▶ _What to do_:
Every line below that holds the string "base" should be copied.

▶ _Given information_:

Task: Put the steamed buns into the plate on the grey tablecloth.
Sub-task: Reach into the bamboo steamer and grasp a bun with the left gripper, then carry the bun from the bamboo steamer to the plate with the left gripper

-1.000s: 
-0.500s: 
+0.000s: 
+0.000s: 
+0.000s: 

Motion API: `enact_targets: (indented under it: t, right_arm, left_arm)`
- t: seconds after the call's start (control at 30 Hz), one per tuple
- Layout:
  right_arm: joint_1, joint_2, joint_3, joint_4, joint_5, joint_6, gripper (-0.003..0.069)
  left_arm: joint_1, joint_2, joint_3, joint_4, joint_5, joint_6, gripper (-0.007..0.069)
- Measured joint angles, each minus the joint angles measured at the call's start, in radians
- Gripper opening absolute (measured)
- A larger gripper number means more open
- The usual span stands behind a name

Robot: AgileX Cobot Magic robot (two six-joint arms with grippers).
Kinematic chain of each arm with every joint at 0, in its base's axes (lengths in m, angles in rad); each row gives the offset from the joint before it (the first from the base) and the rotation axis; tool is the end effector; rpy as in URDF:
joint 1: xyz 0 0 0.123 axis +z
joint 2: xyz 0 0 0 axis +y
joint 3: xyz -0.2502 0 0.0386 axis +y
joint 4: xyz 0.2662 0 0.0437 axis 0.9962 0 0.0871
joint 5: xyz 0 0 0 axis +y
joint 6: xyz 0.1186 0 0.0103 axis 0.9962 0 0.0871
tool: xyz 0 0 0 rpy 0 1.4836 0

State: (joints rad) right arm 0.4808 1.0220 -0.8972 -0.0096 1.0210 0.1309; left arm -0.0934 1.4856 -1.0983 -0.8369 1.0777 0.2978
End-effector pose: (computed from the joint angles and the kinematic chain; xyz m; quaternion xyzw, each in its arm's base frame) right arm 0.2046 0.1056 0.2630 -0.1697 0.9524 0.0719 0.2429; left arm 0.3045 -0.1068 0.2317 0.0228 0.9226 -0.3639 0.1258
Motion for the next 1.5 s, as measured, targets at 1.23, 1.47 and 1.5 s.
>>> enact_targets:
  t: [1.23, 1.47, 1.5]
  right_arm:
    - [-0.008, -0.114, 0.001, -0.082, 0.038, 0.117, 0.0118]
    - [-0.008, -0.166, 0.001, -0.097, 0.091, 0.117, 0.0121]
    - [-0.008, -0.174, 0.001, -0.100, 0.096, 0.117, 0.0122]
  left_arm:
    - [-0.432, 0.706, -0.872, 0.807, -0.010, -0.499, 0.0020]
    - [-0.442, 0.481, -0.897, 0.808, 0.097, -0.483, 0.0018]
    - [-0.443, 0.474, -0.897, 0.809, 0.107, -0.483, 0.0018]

▶ _Solution for this problem_:
Kinematic chain of each arm with every joint at 0, in its base's axes (lengths in m, angles in rad); each row gives the offset from the joint before it (the first from the base) and the rotation axis; tool is the end effector; rpy as in URDF:
End-effector pose: (computed from the joint angles and the kinematic chain; xyz m; quaternion xyzw, each in its arm's base frame) right arm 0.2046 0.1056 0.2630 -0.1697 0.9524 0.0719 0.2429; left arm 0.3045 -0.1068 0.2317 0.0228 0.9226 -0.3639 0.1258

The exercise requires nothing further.